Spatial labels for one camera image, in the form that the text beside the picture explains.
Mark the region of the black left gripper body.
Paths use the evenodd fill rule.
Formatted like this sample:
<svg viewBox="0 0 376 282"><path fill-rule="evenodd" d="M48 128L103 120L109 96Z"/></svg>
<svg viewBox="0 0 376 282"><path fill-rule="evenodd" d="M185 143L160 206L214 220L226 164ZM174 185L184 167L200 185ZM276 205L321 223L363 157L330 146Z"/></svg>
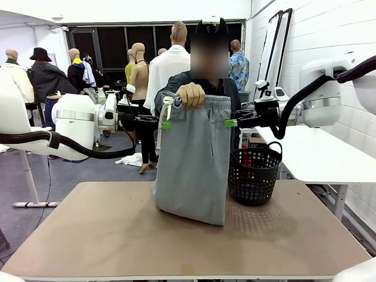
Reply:
<svg viewBox="0 0 376 282"><path fill-rule="evenodd" d="M135 131L136 119L130 113L123 113L119 118L118 125L126 131Z"/></svg>

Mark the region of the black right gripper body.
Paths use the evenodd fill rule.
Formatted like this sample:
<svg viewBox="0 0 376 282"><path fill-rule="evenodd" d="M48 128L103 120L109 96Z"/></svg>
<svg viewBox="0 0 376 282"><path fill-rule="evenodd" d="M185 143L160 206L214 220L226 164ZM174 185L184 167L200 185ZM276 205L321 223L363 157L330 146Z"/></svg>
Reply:
<svg viewBox="0 0 376 282"><path fill-rule="evenodd" d="M254 110L257 113L256 126L270 127L278 125L278 102L255 102Z"/></svg>

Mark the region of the grey training pants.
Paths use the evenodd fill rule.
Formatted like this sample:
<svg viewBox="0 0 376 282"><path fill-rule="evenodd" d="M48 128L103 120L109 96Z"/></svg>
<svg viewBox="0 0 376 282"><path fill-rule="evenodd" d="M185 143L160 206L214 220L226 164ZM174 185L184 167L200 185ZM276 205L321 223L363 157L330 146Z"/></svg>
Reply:
<svg viewBox="0 0 376 282"><path fill-rule="evenodd" d="M225 222L231 145L231 99L208 95L196 109L162 93L152 195L158 209L222 226Z"/></svg>

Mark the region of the person's right forearm dark sleeve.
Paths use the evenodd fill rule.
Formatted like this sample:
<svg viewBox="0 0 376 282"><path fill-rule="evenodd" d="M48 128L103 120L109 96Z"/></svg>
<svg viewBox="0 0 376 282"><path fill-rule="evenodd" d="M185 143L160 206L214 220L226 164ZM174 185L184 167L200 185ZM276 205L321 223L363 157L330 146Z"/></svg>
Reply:
<svg viewBox="0 0 376 282"><path fill-rule="evenodd" d="M156 97L154 99L155 104L160 103L162 101L162 93L170 92L172 94L176 94L176 92L181 86L188 85L190 82L191 78L189 70L171 76L168 79L166 86L164 86L157 92Z"/></svg>

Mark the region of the person's right hand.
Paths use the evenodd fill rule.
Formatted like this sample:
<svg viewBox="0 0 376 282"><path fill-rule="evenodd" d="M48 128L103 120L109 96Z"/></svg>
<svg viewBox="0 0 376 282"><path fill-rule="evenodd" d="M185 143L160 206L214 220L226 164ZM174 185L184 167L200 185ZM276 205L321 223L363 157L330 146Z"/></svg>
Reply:
<svg viewBox="0 0 376 282"><path fill-rule="evenodd" d="M176 95L180 96L182 104L188 109L196 109L204 104L205 92L200 85L193 82L180 86Z"/></svg>

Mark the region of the brown cardboard box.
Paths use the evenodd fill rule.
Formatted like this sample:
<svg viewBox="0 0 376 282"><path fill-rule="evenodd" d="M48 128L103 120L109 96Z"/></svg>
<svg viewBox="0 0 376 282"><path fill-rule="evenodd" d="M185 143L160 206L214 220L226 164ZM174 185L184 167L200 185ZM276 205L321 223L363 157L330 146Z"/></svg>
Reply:
<svg viewBox="0 0 376 282"><path fill-rule="evenodd" d="M258 133L252 133L249 137L249 147L264 146L266 142Z"/></svg>

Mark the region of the person in dark shirt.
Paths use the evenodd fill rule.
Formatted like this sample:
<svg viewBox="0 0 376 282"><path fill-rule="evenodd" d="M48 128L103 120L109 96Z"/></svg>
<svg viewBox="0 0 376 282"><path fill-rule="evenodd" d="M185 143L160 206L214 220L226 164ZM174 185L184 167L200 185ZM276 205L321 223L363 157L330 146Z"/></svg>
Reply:
<svg viewBox="0 0 376 282"><path fill-rule="evenodd" d="M239 92L234 80L224 65L228 58L229 34L194 33L191 36L190 64L191 82L200 85L205 99L210 96L227 96L231 99L231 112L241 109ZM177 96L170 92L162 93L162 101L155 104L155 116L160 116L165 96Z"/></svg>

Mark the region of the white cloth on floor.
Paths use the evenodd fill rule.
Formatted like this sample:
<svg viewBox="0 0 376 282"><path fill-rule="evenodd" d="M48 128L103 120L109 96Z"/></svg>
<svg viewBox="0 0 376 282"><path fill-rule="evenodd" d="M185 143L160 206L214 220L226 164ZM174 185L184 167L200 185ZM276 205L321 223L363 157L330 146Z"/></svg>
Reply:
<svg viewBox="0 0 376 282"><path fill-rule="evenodd" d="M125 156L125 157L115 161L115 164L142 167L142 165L143 165L142 154L141 153L134 153L130 156Z"/></svg>

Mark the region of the red item inside basket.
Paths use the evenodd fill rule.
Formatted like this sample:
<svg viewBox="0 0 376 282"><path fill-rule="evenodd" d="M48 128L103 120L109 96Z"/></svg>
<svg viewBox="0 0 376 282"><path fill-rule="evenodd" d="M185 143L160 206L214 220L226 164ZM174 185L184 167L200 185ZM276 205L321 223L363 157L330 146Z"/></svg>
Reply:
<svg viewBox="0 0 376 282"><path fill-rule="evenodd" d="M241 172L243 174L243 178L250 180L253 178L253 172L252 172L252 153L251 151L244 150L241 154L239 154L239 162L242 165Z"/></svg>

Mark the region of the bare tan mannequin dark skirt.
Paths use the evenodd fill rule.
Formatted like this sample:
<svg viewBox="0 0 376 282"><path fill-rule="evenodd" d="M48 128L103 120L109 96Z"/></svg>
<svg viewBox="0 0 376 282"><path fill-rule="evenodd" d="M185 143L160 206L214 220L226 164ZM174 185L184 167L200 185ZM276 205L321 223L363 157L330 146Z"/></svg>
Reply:
<svg viewBox="0 0 376 282"><path fill-rule="evenodd" d="M135 87L132 95L132 103L139 105L141 115L151 115L149 109L143 105L146 101L147 87L149 81L149 64L144 59L145 46L143 43L134 43L132 51L136 56L136 65L132 68L130 75L130 84ZM154 133L150 126L141 125L136 129L141 139L142 151L142 168L140 173L143 174L149 169L154 169L158 161L155 151Z"/></svg>

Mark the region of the mannequin in yellow-green top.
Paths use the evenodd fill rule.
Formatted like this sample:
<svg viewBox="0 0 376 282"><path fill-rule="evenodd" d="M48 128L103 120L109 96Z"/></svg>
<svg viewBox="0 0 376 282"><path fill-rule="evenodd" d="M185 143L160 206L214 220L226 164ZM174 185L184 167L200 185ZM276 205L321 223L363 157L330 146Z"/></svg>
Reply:
<svg viewBox="0 0 376 282"><path fill-rule="evenodd" d="M125 67L125 75L126 75L126 81L127 84L130 83L130 76L132 73L132 68L136 65L136 52L133 49L129 49L127 51L127 55L129 58L129 62Z"/></svg>

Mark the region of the man in blue floral shirt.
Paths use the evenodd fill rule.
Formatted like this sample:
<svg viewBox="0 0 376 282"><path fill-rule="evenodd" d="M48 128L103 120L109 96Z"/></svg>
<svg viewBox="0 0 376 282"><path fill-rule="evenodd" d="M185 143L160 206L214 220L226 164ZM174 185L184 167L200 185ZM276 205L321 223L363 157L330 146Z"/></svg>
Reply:
<svg viewBox="0 0 376 282"><path fill-rule="evenodd" d="M230 42L232 56L229 57L229 77L235 81L238 91L245 91L249 79L249 60L241 51L238 39Z"/></svg>

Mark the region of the black framed white panel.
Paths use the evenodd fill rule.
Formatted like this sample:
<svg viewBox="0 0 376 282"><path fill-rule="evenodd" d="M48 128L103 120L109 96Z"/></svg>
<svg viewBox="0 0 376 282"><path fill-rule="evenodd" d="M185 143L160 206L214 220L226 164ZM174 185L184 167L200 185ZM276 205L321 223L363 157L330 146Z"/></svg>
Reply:
<svg viewBox="0 0 376 282"><path fill-rule="evenodd" d="M290 30L291 18L293 15L293 9L288 8L284 11L280 11L277 22L277 39L273 55L275 70L274 70L274 82L273 86L280 86L281 73L284 63L285 54L287 52L287 41Z"/></svg>
<svg viewBox="0 0 376 282"><path fill-rule="evenodd" d="M268 89L277 86L278 69L283 45L283 12L279 10L268 22L257 80L269 83Z"/></svg>

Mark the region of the mannequin in white shirt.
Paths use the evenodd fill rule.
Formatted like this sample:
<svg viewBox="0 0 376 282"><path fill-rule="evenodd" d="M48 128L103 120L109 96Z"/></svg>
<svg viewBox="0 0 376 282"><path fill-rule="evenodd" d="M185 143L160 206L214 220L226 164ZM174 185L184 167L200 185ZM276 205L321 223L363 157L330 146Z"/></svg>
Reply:
<svg viewBox="0 0 376 282"><path fill-rule="evenodd" d="M153 116L157 92L167 85L171 76L190 69L190 54L184 47L186 39L185 24L182 21L175 22L170 35L171 47L150 62L147 94L143 107L149 109Z"/></svg>

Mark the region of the large white side table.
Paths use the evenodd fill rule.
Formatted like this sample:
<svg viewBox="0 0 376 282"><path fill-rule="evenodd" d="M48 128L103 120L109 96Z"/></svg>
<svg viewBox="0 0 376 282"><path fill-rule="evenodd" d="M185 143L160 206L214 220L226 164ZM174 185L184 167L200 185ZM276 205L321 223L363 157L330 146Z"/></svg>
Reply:
<svg viewBox="0 0 376 282"><path fill-rule="evenodd" d="M376 159L319 128L289 126L282 145L283 166L305 184L338 185L334 215L341 220L351 184L376 184Z"/></svg>

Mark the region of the mannequin with yellow scarf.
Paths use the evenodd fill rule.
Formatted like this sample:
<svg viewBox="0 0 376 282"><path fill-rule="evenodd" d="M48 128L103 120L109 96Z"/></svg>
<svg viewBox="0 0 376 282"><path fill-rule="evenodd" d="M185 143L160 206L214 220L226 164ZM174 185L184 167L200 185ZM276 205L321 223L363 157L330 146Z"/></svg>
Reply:
<svg viewBox="0 0 376 282"><path fill-rule="evenodd" d="M81 60L80 52L76 48L70 49L68 54L71 59L71 65L68 67L68 79L77 92L81 93L85 88L95 88L96 80L91 65Z"/></svg>

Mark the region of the dark perforated plastic basket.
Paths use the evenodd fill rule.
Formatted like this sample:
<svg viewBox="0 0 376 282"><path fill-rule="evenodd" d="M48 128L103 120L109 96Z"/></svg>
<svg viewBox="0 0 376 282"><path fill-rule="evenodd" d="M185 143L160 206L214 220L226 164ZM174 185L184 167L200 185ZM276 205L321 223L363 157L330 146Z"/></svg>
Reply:
<svg viewBox="0 0 376 282"><path fill-rule="evenodd" d="M244 179L239 162L242 151L251 151L253 178ZM264 146L236 149L230 152L228 191L236 202L246 206L260 206L268 203L273 194L283 150L279 142Z"/></svg>

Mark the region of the half mannequin in blue jeans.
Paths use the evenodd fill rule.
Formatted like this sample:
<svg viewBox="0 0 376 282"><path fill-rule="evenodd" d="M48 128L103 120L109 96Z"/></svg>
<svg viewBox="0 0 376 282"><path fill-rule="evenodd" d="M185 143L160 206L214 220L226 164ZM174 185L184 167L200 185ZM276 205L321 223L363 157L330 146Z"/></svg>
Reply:
<svg viewBox="0 0 376 282"><path fill-rule="evenodd" d="M45 99L45 124L47 127L51 127L51 131L55 131L55 124L52 120L52 108L61 97L61 95L51 95Z"/></svg>

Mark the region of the black brimmed hat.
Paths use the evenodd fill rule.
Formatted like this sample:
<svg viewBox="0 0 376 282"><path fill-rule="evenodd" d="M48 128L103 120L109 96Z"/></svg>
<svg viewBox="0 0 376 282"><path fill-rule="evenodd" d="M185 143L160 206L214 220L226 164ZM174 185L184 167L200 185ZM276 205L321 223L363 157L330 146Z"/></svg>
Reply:
<svg viewBox="0 0 376 282"><path fill-rule="evenodd" d="M51 58L48 56L47 51L44 48L36 47L33 49L33 55L30 57L33 61L51 62Z"/></svg>

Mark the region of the mannequin in cream jacket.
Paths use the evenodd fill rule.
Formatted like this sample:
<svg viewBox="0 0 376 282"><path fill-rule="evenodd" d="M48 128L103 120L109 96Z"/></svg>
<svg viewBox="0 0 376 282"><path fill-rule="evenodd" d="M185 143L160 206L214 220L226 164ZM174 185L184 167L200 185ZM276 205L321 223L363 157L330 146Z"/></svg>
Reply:
<svg viewBox="0 0 376 282"><path fill-rule="evenodd" d="M18 64L18 52L14 49L5 51L7 60L0 67L0 81L7 79L14 83L23 97L25 103L34 103L33 86L28 78L26 70Z"/></svg>

※ ※ ※

WORK REQUIRED
Work out how many lines in this material include the word "blue", and reply with that number alone.

RESULT OF THIS TASK
2